What to work on: What follows is a listing; give it again exactly, in its entirety.

Information provided:

------

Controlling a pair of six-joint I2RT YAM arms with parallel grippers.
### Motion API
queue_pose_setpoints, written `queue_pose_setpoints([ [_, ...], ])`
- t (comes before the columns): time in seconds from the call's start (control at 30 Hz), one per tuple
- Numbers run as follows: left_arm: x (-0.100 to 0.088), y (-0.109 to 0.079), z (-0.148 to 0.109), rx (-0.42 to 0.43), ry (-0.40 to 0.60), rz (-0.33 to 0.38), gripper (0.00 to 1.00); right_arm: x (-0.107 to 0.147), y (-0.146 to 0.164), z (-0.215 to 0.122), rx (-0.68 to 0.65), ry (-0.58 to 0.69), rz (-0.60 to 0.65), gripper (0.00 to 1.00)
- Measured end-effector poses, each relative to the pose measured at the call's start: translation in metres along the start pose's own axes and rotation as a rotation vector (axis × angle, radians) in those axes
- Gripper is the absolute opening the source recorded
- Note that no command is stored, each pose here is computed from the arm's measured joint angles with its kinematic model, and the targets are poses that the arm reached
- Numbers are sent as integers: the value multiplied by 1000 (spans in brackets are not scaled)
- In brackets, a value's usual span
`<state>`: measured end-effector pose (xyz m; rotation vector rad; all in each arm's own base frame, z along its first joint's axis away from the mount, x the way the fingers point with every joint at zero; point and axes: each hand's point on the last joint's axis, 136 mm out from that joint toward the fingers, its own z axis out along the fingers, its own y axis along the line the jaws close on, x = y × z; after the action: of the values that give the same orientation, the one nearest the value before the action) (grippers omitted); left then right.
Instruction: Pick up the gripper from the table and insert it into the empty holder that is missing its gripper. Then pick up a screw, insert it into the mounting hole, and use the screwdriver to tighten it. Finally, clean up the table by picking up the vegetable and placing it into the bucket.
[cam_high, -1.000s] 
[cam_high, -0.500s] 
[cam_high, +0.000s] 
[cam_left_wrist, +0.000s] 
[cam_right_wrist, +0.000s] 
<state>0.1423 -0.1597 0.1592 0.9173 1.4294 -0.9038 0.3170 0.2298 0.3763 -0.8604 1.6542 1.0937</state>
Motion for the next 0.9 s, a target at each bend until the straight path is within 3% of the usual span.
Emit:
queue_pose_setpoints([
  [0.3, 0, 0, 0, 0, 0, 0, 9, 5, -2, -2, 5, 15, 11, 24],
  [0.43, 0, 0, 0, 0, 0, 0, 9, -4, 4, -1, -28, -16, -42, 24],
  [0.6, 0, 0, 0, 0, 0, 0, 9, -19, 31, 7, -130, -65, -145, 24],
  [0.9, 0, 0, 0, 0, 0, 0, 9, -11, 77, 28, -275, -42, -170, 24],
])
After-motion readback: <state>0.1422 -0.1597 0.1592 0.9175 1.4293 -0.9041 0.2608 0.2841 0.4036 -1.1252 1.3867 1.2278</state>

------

Result for this task:
Controlling a pair of six-joint I2RT YAM arms with parallel grippers.
### Motion API
queue_pose_setpoints, written `queue_pose_setpoints([ [_, ...], ])`
- t (comes before the columns): time in seconds from the call's start (control at 30 Hz), one per tuple
- Numbers run as follows: left_arm: x (-0.100 to 0.088), y (-0.109 to 0.079), z (-0.148 to 0.109), rx (-0.42 to 0.43), ry (-0.40 to 0.60), rz (-0.33 to 0.38), gripper (0.00 to 1.00); right_arm: x (-0.107 to 0.147), y (-0.146 to 0.164), z (-0.215 to 0.122), rx (-0.68 to 0.65), ry (-0.58 to 0.69), rz (-0.60 to 0.65), gripper (0.00 to 1.00)
- Measured end-effector poses, each relative to the pose measured at the call's start: translation in metres along the start pose's own axes and rotation as a rotation vector (axis × angle, radians) in those axes
- Gripper is the absolute opening the source recorded
- Note that no command is stored, each pose here is computed from the arm's measured joint angles with its kinematic model, and the targets are poses that the arm reached
- Numbers are sent as integers: the value multiplied by 1000 (spans in brackets are not scaled)
- In brackets, a value's usual span
`<state>`: measured end-effector pose (xyz m; rotation vector rad; all in each arm's own base frame, z along its first joint's axis away from the mount, x the way the fingers point with every joint at zero; point and axes: each hand's point on the last joint's axis, 136 mm out from that joint toward the fingers, its own z axis out along the fingers, its own y axis along the line the jaws close on, x = y × z; after the action: of the values that give the same orientation, the one nearest the value before the action) (grippers omitted); left then right.
Instruction: Pick up the gripper from the table and insert it into the empty holder that is missing its gripper. Then pick up a screw, insert it into the mounting hole, and use the screwdriver to tighten it. Finally, clean up the table by picking up the vegetable and placing it into the bucket.
[cam_high, -1.000s] 
[cam_high, -0.500s] 
[cam_high, +0.000s] 
[cam_left_wrist, +0.000s] 
[cam_right_wrist, +0.000s] 
<state>0.1423 -0.1597 0.1592 0.9173 1.4294 -0.9038 0.3170 0.2298 0.3763 -0.8604 1.6542 1.0937</state>
Motion for the next 0.9 s, a target at each bend until the straight path is within 3% of the usual span.
Emit:
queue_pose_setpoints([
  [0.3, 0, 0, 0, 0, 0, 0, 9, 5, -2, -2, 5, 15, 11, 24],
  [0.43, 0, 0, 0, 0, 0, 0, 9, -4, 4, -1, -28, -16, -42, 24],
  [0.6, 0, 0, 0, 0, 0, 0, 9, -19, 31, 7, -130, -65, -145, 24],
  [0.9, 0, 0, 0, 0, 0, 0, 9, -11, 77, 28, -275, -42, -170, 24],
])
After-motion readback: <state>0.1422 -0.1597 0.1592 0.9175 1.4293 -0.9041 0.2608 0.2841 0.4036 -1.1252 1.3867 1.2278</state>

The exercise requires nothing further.